Pyrgos appears for the first time in a written source of the Frank era, in a letter of 1224 by Pope Honorius III. The establishment of a monastery in Pyrgos during the same century (13th) is also mentioned, being the only monastery for men of the Latin (Roman Catholic) Monastic Order of the Cistercians in Cyprus. It seems that the Cistercian monks resided in Pyrgos from 1238 until 1251, maintaining their properties there at least until the end of the 15th century.

The Cistercians cultivated their estate and utilised the agricultural production. For that purpose they had constructed a high-tech irrigation system, as they were in the habit of doing in their abbeys and other places

The village’s extant, imposing, water-driven mill with its characteristic Mediaeval arch in the area of the vane, the triangular cistern above, and the extremely large (35X25 m.), rectangular, double cistern about 300 meters north-west of the mill, are connected with the exploitation of the water’s energy.

The cistern was supplied by the waters of a spring that still exists today. Through a long raceway the water was gathered in the triangular cistern and was channelled to the mill’s pit, inside the tall, scaled water-tower.

These constructions, as well as the large-scale irrigation and hydraulic system, are characteristics of the Cistercians’ high-tech and unique samples of their type in Cyprus, perhaps also of the entire eastern Mediterranean.

Because of its architectural and historical importance, the Mediaeval Water-mill in Pyrgos has been declared -since 1984 -as an “Ancient Monument” (Index II) by the Antiquities Department.

The excavations in the water-driven flourmill -in the village Pyrgos of the Limassol district -are complete.

Pyrgos Beach

In the East side of the tourist region of Limassol, between the five star luxurious hotels of LE MERIDIEN and ST. RAPHAEL, it is found the unique beautiful beach “AORATOI”, that belongs to the community of Pyrgos Limassol.

The beach is extended over a length of 1000 meters and has a sandy beach of 30 meters. The blue spotless sea has at its bigger part sandy bottom.

The beach is cleaned daily with a special machine and at its utmost, baskets have been placed. Particular attention is given not to destroy the “lily of the sand”, that flourishes in the sand of the beach, neither the wild vegetation near the beach.

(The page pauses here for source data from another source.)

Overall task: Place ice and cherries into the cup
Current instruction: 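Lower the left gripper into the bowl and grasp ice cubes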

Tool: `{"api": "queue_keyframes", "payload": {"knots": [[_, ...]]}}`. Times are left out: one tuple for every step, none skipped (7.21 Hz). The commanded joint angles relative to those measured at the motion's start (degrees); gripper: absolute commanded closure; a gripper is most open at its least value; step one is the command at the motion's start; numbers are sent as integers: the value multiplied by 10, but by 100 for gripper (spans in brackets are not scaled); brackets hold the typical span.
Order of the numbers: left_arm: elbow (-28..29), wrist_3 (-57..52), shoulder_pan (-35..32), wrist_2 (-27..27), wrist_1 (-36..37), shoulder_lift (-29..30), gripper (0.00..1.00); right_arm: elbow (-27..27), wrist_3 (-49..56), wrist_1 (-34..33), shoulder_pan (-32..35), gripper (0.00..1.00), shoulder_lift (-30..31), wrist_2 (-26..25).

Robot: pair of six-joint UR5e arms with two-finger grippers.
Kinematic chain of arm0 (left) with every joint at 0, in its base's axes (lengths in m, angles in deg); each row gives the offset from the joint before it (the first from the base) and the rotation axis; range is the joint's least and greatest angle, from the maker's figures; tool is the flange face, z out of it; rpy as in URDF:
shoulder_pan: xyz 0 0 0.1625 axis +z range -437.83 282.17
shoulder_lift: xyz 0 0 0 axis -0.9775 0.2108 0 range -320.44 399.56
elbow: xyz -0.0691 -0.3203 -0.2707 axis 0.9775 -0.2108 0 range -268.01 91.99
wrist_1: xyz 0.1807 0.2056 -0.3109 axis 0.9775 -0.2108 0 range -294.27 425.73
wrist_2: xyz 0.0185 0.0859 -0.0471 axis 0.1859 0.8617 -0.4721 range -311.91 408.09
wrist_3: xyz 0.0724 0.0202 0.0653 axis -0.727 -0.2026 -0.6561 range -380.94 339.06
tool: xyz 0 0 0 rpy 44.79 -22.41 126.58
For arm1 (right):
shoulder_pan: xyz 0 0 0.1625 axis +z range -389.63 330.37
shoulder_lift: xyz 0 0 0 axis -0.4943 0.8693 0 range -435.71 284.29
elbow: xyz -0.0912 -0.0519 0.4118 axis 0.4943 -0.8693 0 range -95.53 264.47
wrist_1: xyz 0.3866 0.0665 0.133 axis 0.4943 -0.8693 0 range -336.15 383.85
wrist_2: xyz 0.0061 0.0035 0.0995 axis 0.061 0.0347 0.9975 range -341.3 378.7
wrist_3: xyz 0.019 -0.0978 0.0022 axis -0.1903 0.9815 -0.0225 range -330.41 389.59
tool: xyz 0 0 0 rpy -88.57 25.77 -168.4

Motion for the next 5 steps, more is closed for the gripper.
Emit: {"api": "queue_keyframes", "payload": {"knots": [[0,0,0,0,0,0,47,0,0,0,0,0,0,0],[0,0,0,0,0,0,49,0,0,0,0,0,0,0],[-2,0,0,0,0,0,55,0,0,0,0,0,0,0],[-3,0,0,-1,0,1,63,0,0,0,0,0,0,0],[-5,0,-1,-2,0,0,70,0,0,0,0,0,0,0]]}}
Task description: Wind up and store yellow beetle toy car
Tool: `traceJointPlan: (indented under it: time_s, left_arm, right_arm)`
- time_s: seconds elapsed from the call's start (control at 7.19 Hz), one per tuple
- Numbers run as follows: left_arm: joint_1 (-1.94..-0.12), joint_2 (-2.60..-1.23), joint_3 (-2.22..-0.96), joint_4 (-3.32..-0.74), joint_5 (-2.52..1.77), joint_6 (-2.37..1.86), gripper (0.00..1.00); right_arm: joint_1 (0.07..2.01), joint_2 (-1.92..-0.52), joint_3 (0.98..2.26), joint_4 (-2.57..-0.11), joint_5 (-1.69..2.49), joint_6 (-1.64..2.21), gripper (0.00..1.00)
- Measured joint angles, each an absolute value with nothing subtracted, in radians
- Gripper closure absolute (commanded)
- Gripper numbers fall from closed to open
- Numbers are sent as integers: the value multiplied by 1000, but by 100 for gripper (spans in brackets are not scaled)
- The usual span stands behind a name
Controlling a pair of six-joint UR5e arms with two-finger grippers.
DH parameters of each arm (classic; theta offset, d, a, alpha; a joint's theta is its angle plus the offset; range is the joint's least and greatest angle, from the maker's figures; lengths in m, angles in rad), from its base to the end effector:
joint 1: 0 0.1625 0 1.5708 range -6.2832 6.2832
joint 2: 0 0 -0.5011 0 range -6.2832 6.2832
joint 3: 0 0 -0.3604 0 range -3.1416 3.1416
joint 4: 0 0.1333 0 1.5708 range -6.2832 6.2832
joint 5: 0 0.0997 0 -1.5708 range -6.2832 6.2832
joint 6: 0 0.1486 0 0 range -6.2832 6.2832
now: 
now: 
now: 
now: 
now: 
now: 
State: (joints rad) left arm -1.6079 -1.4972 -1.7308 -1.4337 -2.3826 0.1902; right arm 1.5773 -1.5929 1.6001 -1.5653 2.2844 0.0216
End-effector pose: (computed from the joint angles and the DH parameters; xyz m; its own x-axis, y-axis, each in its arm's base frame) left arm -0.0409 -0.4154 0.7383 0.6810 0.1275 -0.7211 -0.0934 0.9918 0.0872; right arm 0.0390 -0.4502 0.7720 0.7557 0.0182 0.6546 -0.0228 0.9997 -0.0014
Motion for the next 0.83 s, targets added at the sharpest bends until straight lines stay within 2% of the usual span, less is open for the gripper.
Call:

From June 1997 the Community Council of Pyrgos, has an employee during the summer months, in order to monitor for the cleanness of the beach and also for the renting of umbrellas and beds to the local and foreigner bathers.

Since 1998 the community follows all the directives on the acquisition of the Blue Flag. Except from all the other, there is cleaning of the beach by the students of the public school in order to culture the environmental conscience.

It is also shortly programmed, the manufacture of pavement over the length of the beach, public WC and showers.